Reassessment: Round 3 of Vitals – HR 128, RR 36; V on the AVPU scale. You all take a break and then do a reassessment of Terry’s condition.  Now out of the wind you are able to fully expose Terry’s chest.  Terry moans as you carefully work the jacket off and pull up her shirt.  You see a big bruise starting to appear on the right side. It appears she is mainly using her left side to breath.  You gently place your hand on the right side, the hurt side, and you feel crepitus.  It seems part of the chest wall is moving independently of the rest of the chest wall.

You are now about a quarter mile, and a relatively easy ski, from the hut.  It is 3 pm.


Let’s face it, Terry (and you!) are in a world of hurt.  You have at minimum broken ribs along with a possible flail chest.  It’s cold, windy, and will be dark soon.  And what are you really worried about??  (see Anticipated Problems below for answer to that).

Assessment: Terry, a 25 year old female, tumbled down a steep snow slope at 15-20? mph, striking a boulder with her right side.  She has apparent broken ribs and possible flail chest.  She is in respiratory distress.  Vitals deteriorating, with rapid HR and RR. V on AVPU scale.

Anticipated Problems: Hypothermia, pneumo- or hemothorax.  Evacuating someone V on the AVPU scale.  Approaching darkness.  Fellow rescuers staying warm.  Depending on where people are from (flatlands or high in the Rockies) and how long they’ve been at hut, altitude illnesses.

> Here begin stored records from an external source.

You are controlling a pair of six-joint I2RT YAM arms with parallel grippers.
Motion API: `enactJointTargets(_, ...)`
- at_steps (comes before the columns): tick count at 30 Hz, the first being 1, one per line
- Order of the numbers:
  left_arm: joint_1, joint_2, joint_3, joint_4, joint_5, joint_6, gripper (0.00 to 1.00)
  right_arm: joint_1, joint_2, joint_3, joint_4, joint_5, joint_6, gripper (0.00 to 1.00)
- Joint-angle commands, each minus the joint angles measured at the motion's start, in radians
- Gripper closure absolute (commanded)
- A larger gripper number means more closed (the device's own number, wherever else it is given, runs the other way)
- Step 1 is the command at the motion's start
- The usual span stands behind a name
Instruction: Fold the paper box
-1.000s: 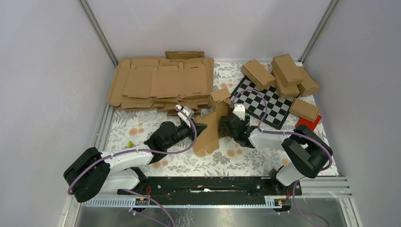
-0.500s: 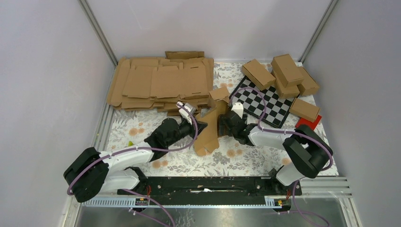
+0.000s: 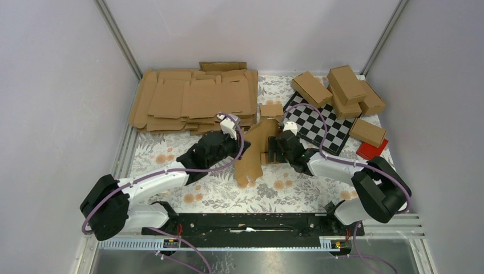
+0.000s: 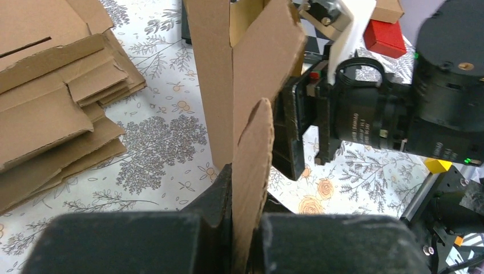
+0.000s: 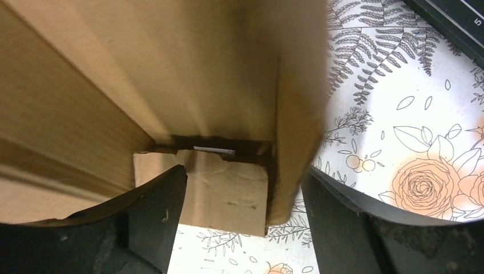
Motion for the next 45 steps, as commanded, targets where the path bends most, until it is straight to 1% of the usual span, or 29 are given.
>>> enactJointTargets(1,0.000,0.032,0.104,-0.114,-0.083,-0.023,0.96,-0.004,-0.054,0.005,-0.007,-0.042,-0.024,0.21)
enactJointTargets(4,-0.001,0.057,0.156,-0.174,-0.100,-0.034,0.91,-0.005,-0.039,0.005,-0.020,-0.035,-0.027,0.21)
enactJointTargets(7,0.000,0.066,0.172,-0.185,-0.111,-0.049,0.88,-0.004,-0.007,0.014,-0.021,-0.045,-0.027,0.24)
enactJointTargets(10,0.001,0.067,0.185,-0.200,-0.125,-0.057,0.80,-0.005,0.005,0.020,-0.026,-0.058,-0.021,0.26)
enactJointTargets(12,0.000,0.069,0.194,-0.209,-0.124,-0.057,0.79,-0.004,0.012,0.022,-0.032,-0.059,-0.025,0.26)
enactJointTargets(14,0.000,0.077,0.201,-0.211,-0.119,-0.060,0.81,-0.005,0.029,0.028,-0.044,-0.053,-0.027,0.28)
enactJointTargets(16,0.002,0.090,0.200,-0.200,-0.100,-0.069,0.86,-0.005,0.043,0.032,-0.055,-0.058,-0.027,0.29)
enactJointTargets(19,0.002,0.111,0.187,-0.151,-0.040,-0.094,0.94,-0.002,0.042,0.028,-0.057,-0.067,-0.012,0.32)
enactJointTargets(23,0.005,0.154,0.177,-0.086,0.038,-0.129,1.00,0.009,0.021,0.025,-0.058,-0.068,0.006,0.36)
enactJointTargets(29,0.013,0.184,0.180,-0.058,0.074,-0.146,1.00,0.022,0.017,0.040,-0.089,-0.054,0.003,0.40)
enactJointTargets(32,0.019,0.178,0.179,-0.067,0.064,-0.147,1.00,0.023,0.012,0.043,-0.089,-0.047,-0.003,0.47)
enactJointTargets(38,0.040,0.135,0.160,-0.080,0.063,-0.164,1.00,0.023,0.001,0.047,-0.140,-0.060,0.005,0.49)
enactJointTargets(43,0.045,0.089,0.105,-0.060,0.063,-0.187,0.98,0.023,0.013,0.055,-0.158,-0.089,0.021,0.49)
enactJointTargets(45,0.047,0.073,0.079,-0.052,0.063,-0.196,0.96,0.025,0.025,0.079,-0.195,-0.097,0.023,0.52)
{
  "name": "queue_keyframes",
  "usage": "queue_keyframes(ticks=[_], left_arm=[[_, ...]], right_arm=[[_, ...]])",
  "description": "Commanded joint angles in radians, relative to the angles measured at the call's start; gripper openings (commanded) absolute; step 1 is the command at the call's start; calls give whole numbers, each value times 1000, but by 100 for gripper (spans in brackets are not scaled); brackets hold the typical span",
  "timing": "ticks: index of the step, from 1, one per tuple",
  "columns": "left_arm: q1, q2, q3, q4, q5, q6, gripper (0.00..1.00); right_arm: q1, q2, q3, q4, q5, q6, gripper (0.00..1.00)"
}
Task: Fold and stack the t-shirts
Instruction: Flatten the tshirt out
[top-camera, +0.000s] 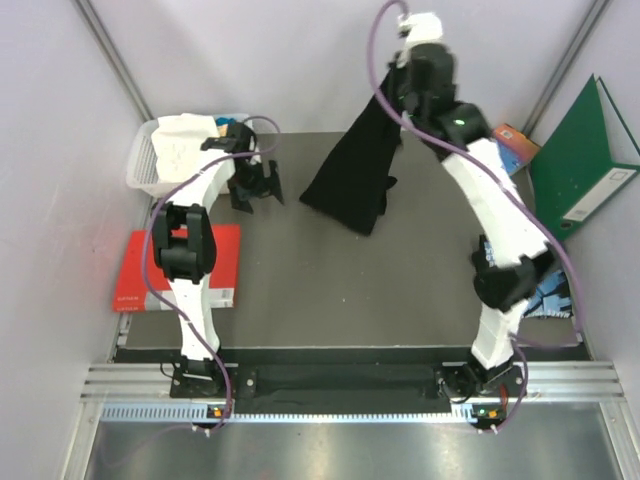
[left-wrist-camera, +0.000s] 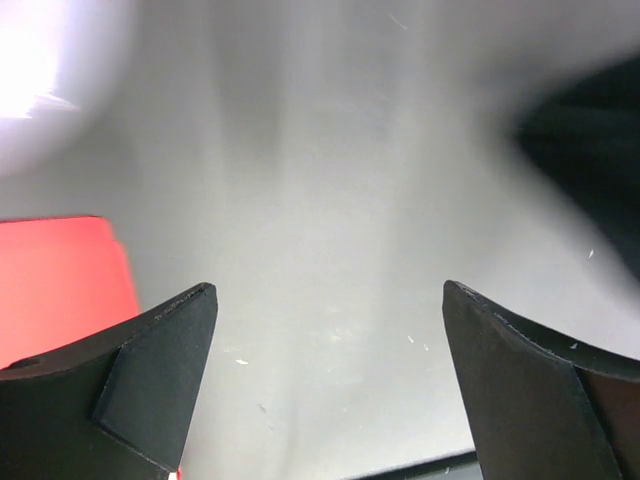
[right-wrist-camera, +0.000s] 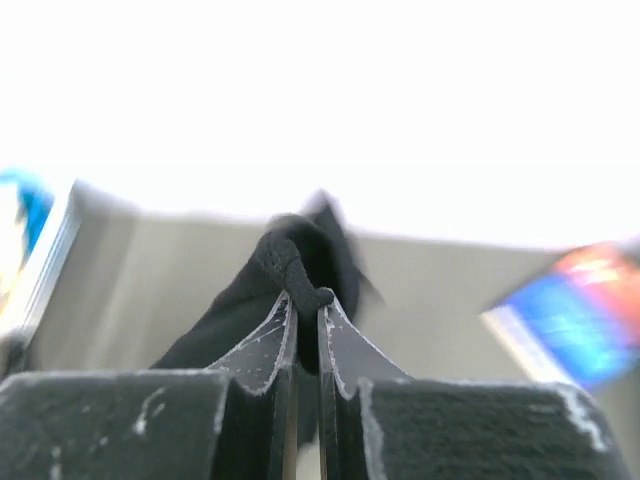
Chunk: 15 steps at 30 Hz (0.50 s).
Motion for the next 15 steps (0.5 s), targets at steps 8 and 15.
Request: queue_keyframes(ticks=[8, 15], left_arm=[[24, -71, -25, 81, 67, -12, 99], [22, -86, -39, 84, 54, -2, 98]], right_arm=[[-141, -413, -269, 282, 585, -390, 0], [-30, -416, -276, 123, 539, -326, 0]])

Plan: Keep Terry warm, allow her assume position of comfort to ease breathing.  Keep an eye on your whole team – everyone could be getting cold.  Send two of your best and strongest skiers down to the hut to alert anyone else there of the accident and to get rescue sled, high calorie food, and sleeping bag(s).  They should check to see if anyone else at hut has cell phone coverage or other emergency communications.  If so SAR should be alerted to potential emergency rescue request.  Your two buddies should be prepared to return with sled ASAP, and if there isn’t one at hut one returns to share the bad news while the other starts to build improvised sled.  Send another party member to start to scout easy route down for sled to hut.  It will likely be getting close to dark by the time you are all are back to the hut so best bet is likely to hunker down to spend the night.  If enough personnel, have someone scout landing zone for a helicopter before it’s too dark.  If no emergency communications are available possibly send two good skiers with knowledge of trail, keys to at least two vehicles, copy of SOAP notes, and “10 essentials” down to alert authorities.  Depending on Terry’s condition, be prepared to wait for first light for rescue or self-evacuation.  Only in life or death situation would nighttime self-evacuation be recommended.